A big forking deal

While the big internet platforms are beginning to suffer from a mountain of responsibility, decentralized networks are forming formidable, resilient mountain ranges

October 24, 2017
Jonathan Libov

Internet platforms facing a severe set of problems at the intersection of product and policy. Twitter has trolling and moderation problems. Facebook and Google have fake news and malicious ad targeting problems. Cloudflare has free speech problems. These problems are a big problem.

For all the positive abundances brought about by the internet, there are negative abundances: Responsibility for more people than any company or government has ever been responsible for. More values and customers to satisfy than anyone has ever had to satisfy. More data to secure. A towering mountain of responsibility.

Cloudflare CEO Matthew Prince on terminating support for The Daily Stormer:

"This was my decision. Our terms of service reserve the right for us to terminate users of our network at our sole discretion. My rationale for making this decision was simple: the people behind the Daily Stormer are assholes and I’d had enough.

"Let me be clear: this was an arbitrary decision. It was different than what I’d talked talked with our senior team about yesterday. I woke up this morning in a bad mood and decided to kick them off the Internet. I called our legal team and told them what we were going to do. I called our Trust & Safety team and had them stop the service. It was a decision I could make because I’m the CEO of a major Internet infrastructure company.

"Having made that decision we now need to talk about why it is so dangerous. I’ll be posting something on our blog later today. Literally, I woke up in a bad mood and decided someone shouldn’t be allowed on the Internet. No one should have that power."

All this responsibility is peaking at a time when values seem to be diverging and trust is eroding, when a handful of companies are having trouble governing themselves and and governments unclear about how to regulate them.

Meanwhile, there’s a 12-digit-market-cap world-spanning system that, within a month, will have gone in four different directions, from a shared history. From a towering mountain to a no less formidable and maybe even more resilient mountain range.

It never fails to boggle my mind that Bitcoin forked.
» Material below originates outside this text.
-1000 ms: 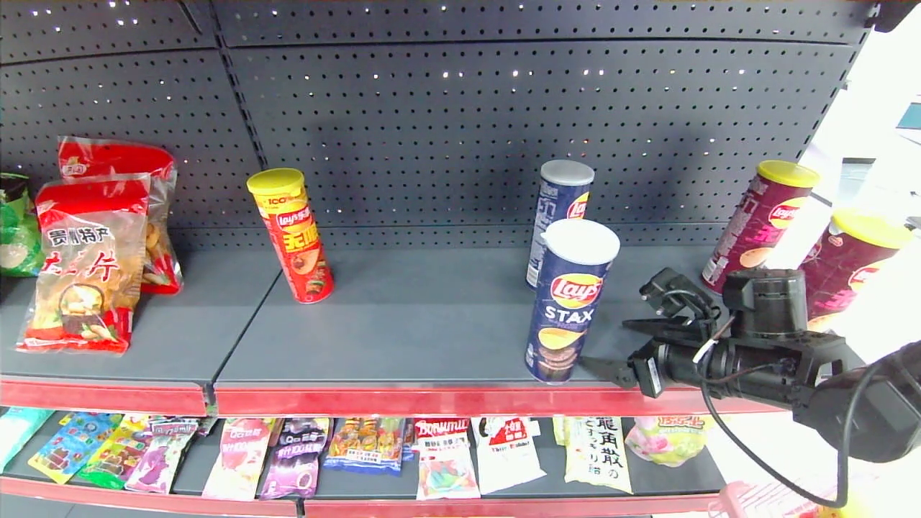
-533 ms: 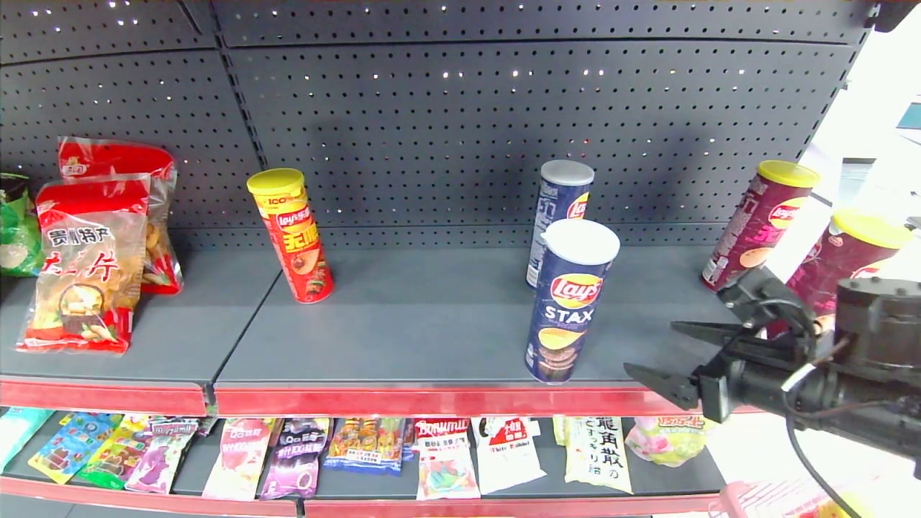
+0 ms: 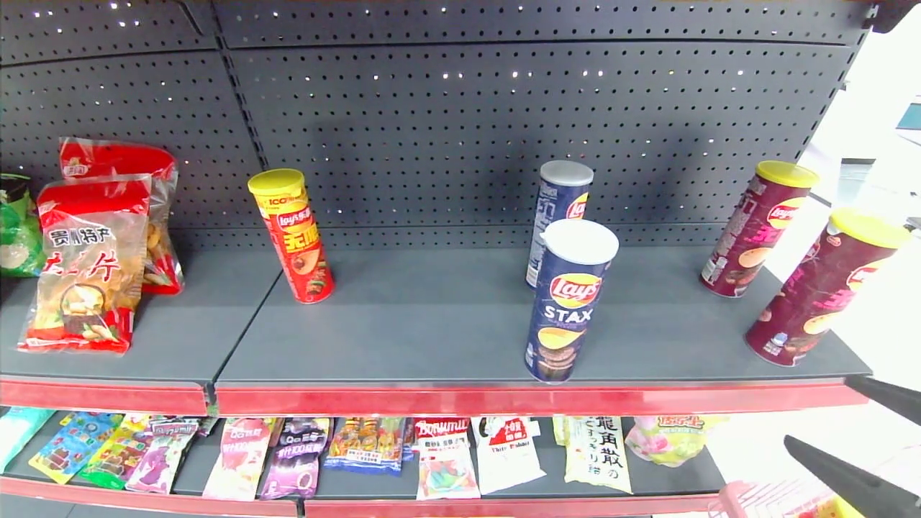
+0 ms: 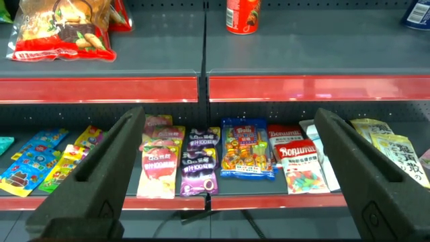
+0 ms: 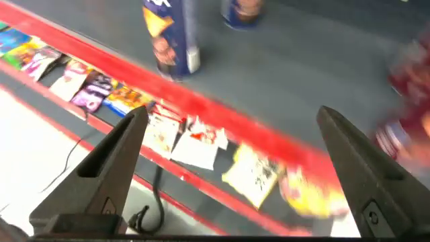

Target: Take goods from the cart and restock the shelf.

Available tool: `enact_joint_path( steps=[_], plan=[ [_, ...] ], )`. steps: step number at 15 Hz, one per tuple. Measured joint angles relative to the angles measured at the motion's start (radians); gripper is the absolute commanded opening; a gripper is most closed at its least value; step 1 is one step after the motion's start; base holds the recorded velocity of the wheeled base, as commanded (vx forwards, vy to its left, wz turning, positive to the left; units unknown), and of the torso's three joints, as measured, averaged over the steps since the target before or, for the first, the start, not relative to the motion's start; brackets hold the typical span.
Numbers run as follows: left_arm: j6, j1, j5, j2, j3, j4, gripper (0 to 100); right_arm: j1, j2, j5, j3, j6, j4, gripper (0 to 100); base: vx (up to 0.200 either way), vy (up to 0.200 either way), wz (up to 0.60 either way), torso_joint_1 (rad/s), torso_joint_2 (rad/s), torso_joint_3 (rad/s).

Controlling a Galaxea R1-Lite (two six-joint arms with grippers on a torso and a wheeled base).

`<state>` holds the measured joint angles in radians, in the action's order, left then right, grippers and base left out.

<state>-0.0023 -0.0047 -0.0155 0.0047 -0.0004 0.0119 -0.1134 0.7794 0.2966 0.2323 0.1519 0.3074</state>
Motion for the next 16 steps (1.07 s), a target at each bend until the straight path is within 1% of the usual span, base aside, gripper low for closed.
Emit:
enact_joint_path(
  steps=[1,4,5,7,11,15,16],
  plan=[
    [0.000,0.000,0.000,0.000,0.000,0.000,100,0.037,-0.074,-0.024,0.024,-0.016,-0.127,100,0.000,0.000,0.00,0.000,0.00,0.000],
    [0.000,0.000,0.000,0.000,0.000,0.000,100,0.130,-0.284,-0.094,0.089,-0.047,-0.416,100,0.000,0.000,0.00,0.000,0.00,0.000],
    [0.000,0.000,0.000,0.000,0.000,0.000,100,0.144,-0.359,-0.109,0.101,-0.051,-0.496,100,0.000,0.000,0.00,0.000,0.00,0.000],
    [0.000,0.000,0.000,0.000,0.000,0.000,100,0.160,-0.468,-0.142,0.119,-0.052,-0.597,100,0.000,0.000,0.00,0.000,0.00,0.000],
    [0.001,0.000,0.000,0.000,0.000,0.000,100,0.165,-0.571,-0.179,0.141,-0.027,-0.601,100,0.000,0.000,0.00,0.000,0.00,0.000],
    [0.002,0.000,0.000,0.000,0.000,0.000,100,0.163,-0.593,-0.206,0.145,-0.018,-0.593,100,0.000,0.000,0.00,0.000,0.00,0.000],
    [0.001,0.000,0.000,0.000,0.000,0.000,100,0.162,-0.593,-0.206,0.144,-0.018,-0.594,100,-0.200,0.000,0.00,0.002,0.00,0.002]
  ],
)
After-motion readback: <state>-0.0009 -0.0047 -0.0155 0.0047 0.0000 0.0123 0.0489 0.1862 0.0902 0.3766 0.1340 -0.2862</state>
And that’s it’s forking again next month. Ethereum also forked, and the networks that haven’t yet emerged as important enough to merit a fork will as well. In fact I suspect that it’s the biggest achievement a protocol could earn: A group of people going another way because the protocol is important and valuable enough to try something else with.

Bitcoin and others have forked because their participants wished, or rather voted, for different values. Taking a shared history and going separate ways is something that has never been done in private or public organizations like this. Go ahead, try and think of one at even a fraction of Bitcoin’s scale.
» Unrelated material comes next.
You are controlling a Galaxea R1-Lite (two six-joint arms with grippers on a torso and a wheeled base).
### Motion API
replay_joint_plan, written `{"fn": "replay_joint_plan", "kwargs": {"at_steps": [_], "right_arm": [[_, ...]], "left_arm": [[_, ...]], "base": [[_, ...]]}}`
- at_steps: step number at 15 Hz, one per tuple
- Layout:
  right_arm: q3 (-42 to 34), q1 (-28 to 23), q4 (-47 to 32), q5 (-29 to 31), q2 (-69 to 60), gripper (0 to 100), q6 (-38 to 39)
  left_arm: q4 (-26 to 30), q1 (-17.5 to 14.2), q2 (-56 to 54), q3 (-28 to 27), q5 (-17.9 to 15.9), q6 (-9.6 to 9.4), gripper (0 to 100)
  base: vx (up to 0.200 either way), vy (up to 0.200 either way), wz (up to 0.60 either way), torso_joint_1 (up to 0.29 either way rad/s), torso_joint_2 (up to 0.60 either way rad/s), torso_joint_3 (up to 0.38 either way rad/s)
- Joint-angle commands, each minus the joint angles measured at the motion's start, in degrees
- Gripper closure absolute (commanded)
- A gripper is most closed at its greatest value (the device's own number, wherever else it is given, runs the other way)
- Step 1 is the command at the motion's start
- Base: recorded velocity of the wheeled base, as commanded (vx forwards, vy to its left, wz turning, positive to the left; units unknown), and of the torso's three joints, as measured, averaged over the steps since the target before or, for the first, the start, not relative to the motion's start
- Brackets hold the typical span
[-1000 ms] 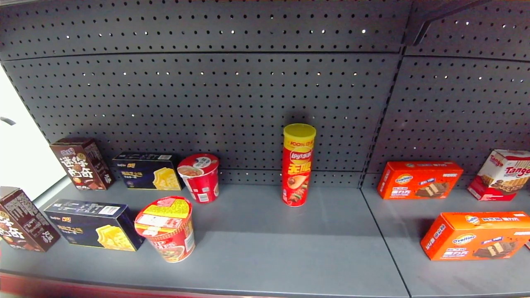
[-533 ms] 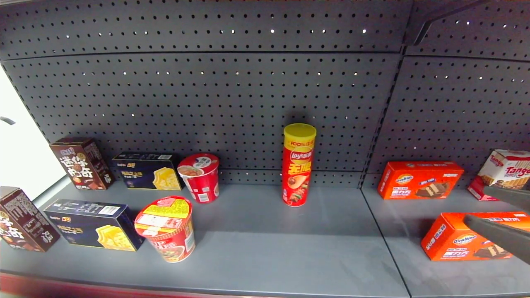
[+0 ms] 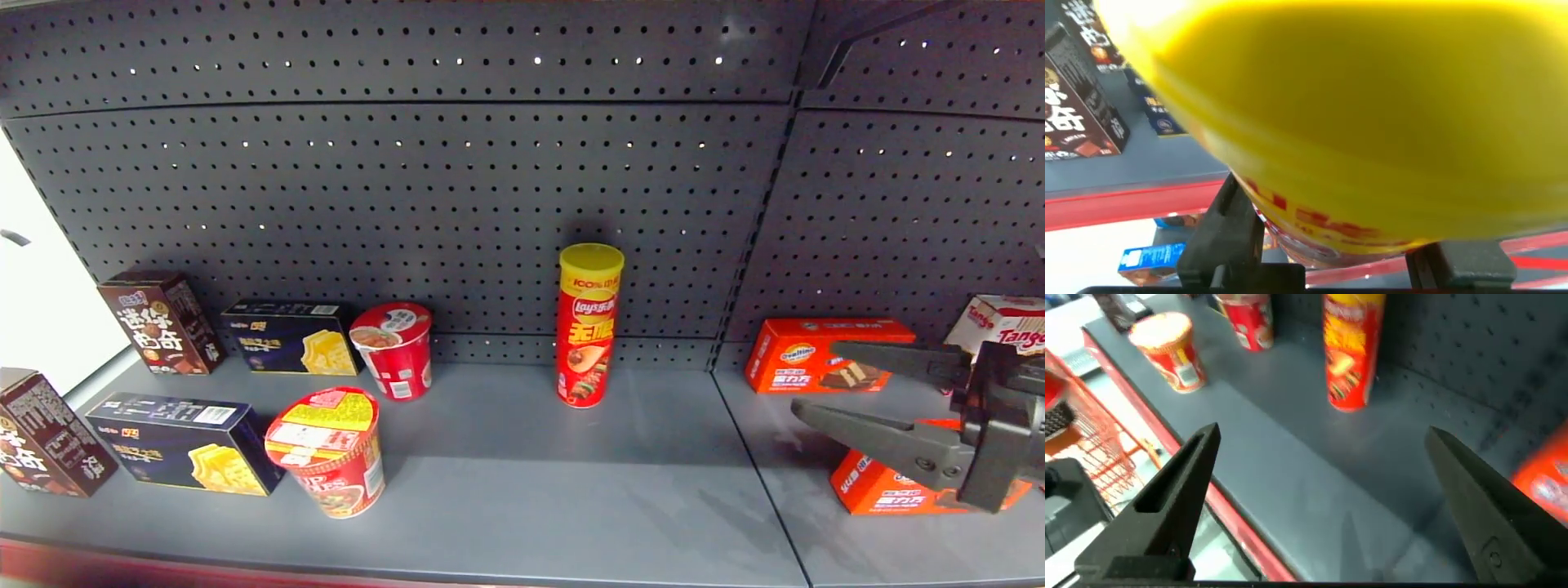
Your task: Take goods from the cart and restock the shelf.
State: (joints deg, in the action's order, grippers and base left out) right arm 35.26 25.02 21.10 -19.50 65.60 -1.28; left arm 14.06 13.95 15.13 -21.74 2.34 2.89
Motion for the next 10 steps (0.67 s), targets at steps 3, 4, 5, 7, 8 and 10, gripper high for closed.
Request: {"fn": "replay_joint_plan", "kwargs": {"at_steps": [3,4,5,7,8,10], "right_arm": [[1.92,-1.64,2.89,-2.38,7.62,0,-3.29],[2.10,-1.99,3.16,-3.96,8.58,0,-4.26],[2.71,-3.31,4.21,-6.51,9.81,0,-5.31],[4.82,-4.98,6.67,-9.76,13.33,0,-6.54],[5.79,-5.15,7.20,-9.76,14.91,0,-6.63],[7.64,-5.42,8.96,-11.96,17.99,0,-7.16]], "left_arm": [[3.43,1.26,0.16,-0.76,0.03,0.01,100],[3.43,1.35,0.69,-0.85,0.03,0.01,100],[3.43,1.35,0.78,-0.94,0.03,0.01,100],[3.43,1.96,0.78,-0.94,0.03,0.01,100],[3.43,2.40,0.78,-0.94,0.03,0.10,100],[3.35,3.19,0.78,-0.94,0.12,0.19,100]], "base": [[0.000,0.000,0.00,0.000,0.00,0.000],[0.000,0.000,0.00,0.000,0.00,0.000],[0.000,0.000,0.00,0.000,0.00,0.000],[0.000,0.000,0.00,0.000,0.00,0.000],[0.000,0.000,0.00,0.000,0.00,0.000],[0.000,0.000,0.00,0.000,0.00,0.000]]}}
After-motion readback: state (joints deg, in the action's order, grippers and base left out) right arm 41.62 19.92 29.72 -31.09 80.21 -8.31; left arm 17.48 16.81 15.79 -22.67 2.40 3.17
(Update: Larry Sukernik makes the excellent point that religions fork. It's not lost on me that blockchain, particularly Bitcoin, often behaves figuratively and literally like a religion.)

Beyond Bitcoin and Ethereum, how we get from mountains to mountain ranges, and whether the world is better off for it, is beyond my ken. But forking as a concept is well within my ken, and if people are smart and willing enough to type "aitch tee tee pee" into a browser in order to access remote files, they're probably smart enough to adopt a paradigm that could make technology a lot more responsive to their values.